Já publiquei aqui o resumo da ópera. Em homenagem ao natimorto, deixo outro tanto do que a dúvida engoliu - contexto histórico, porque é facinho e eu quero ser popular:


(...) Assim foram influenciados vários outros tratados normativos, tanto no que concerne às constituições dos próprios estados norte-americanos, quanto como inclusive viera a ocorrer nas declarações de direito da Revolução Francesa, gravadas do ardor da insurreição ali havida, e que, por isso, já haviam tratado com acuidade a questão, pelo que pregavam abertamente o direito de “resistência à opressão”, tido como um verdadeiro instrumento de revolução.

O mesmo não ocorre, mui nitidamente, com as constituições dos países socialistas, mesmo contemporâneas historicamente, como não poderia deixar de ser se levarmos em conta que, contemplando a resistência como direito assegurado do povo, não estaria fazendo jus à doutrina do determinismo histórico havido nas construções socialistas de então, que se valiam do revolucionarismo para manter-se no poder. Ora, uma vez facultado o direito de resistência, certamente haveria de se questionar a legalidade daquele estado.

Ainda assim, esse contexto histórico de sucessivas menções ao direito de resistência em textos formais de declaração de estados vem marcar a atmosfera onde Thoureau desenvolvera o seu pensamento crítico, que mais tarde culminaria na sua defesa do que, a partir dali, se chamaria desobediência civil.

O levante do autor contra o poder político norte-americano, constituído num governo escravocrata e segregacionista, foi culminado pela declaração de guerra contra o México (1846-1848), que tinha o escopo de incorporar ao território dos Estados Unidos da América (EUA) partes do país vizinho que já haviam colonizado, as quais correspondiam aos estados do Texas, Novo México e Califórnia, uma guerra considerada injusta, leviana, intentada tão somente tendo em vista os interesses dos donos de escravos do sul do país, que, assim, converteriam mais território onde a escravidão era legalizada.

Foi o momento em que decretou que o estado norte-americano não mais constituía o legítimo representante popular, já que, muito distante do ideário da independência recém-conquistada, havia se tornado nada mais do que um estado escravocrata, repressor e infiel à democracia da qual era constituído.

O que faz Thoureau ser determinante para o estudo da desobediência civil não se vale apenas pelo implemento desta nova nomenclatura, mas por ele ter trazido, junto com ela, uma série de características do que virá a ser uma teoria da desobediência, quando aduz o seguinte:

Minoria: A desobediência civil era um fenômeno das minorias, ou seja, até então, a premente estrutura do contrato social e da democracia liberal que era vigente à época eram determinantes da concessão do poder aos desígnios da maioria, que era quem detinha o poder de deliberar em nome de todos, e apenas a partir dessa deliberação majoritária é que se processava a atuação estatal.

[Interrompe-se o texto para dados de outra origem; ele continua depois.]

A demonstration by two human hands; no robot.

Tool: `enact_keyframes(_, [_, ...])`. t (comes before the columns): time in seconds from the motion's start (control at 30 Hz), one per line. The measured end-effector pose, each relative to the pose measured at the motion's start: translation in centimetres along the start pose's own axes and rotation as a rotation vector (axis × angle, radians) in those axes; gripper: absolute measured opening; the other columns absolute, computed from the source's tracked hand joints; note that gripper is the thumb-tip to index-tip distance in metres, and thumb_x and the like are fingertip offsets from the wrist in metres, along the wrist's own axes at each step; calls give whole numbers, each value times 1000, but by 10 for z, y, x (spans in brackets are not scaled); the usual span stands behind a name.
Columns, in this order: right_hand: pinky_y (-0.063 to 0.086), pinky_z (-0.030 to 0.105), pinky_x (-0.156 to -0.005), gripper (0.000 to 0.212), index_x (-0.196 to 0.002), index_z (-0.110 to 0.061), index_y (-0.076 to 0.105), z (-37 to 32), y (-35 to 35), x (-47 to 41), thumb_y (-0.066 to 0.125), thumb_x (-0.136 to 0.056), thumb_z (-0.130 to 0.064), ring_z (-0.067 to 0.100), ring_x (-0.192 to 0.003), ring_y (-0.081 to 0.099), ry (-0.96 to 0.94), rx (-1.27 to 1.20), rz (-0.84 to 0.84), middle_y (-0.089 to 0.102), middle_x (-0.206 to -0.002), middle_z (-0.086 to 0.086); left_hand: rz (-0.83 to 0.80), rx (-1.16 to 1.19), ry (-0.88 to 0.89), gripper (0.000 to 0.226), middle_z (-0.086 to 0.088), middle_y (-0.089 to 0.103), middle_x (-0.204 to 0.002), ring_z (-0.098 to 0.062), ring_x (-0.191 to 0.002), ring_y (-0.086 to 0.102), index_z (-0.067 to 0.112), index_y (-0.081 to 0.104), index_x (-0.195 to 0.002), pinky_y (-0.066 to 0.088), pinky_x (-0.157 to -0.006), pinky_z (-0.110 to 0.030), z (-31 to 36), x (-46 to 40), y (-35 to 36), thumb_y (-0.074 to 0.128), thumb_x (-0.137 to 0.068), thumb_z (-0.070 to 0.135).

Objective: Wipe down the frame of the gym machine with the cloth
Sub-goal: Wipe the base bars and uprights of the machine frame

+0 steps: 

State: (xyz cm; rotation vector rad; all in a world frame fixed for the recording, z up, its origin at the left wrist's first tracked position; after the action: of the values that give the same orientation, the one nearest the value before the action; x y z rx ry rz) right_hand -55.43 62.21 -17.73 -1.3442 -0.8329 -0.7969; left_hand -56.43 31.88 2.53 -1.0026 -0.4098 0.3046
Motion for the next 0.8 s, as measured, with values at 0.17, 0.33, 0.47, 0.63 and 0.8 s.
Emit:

A idéia de Thoureau é a de que, não obstante ao mandamento da estrutura traçada em face do contratualismo de Rousseau, não se poderia falar em poder majoritário, uma vez que a tal “maioria” não mais representava a sociedade; era o resultado de uma democracia doente, que segundo o autor, degenerava essa forma de atuação social, uma vez que por “maioria” correspondia, em verdade, uma casta de interesses particulares, que fazia parte de uma sociedade corrompida pela política individualista daquela época. Nesse aspecto, a maioria exercia o poder, antes que por uma questão de legitimidade, mas pela força.

É por isso que a doutrina da desobediência civil fora destinada às minorias, até pelo requisito lógico de que, num estado democrático, o poder está originariamente depositado no povo pelo acordo da maioria, a qual decide os rumos do ordenamento jurídico a ser construído. Vale lembrar que dizer que a desobediência civil pode ser intentada pela minoria não exclui uma atuação massiva da população nesse sentido, quando a degeneração política das formas de governo alcança nível tal, a ponto de danificar inclusive a condição social de fonte do poder estatal.

Thoureau afirma, inclusive, que, por outro lado, a revolução se dá dentro de cada um, defendendo que a mudança nas estruturas postas pode ocorrer apenas em face do agir de uma única unidade social; para ele, um cidadão apenas, agindo em nome de seus valores morais para converter uma norma injusta em instrumento de justiça social, já estaria, por si só, levando a cabo a “revolução civil”.

Lei injusta: A determinação dos casos pertinentes à desobediência civil foi fulcrada na idéia da lei injusta, sendo assim as leis eminentemente aprisionadoras dos homens, que eram o exórdio à tirania. Assim, o cidadão deveria expor as leis ao seu julgo pessoal, para que, examinadas as suas cominações, pudesse determinar a justiça ou não daquele ato normativo, para, a partir de então, dever-lhe obediência ou apresentar-se-lhe em contrário.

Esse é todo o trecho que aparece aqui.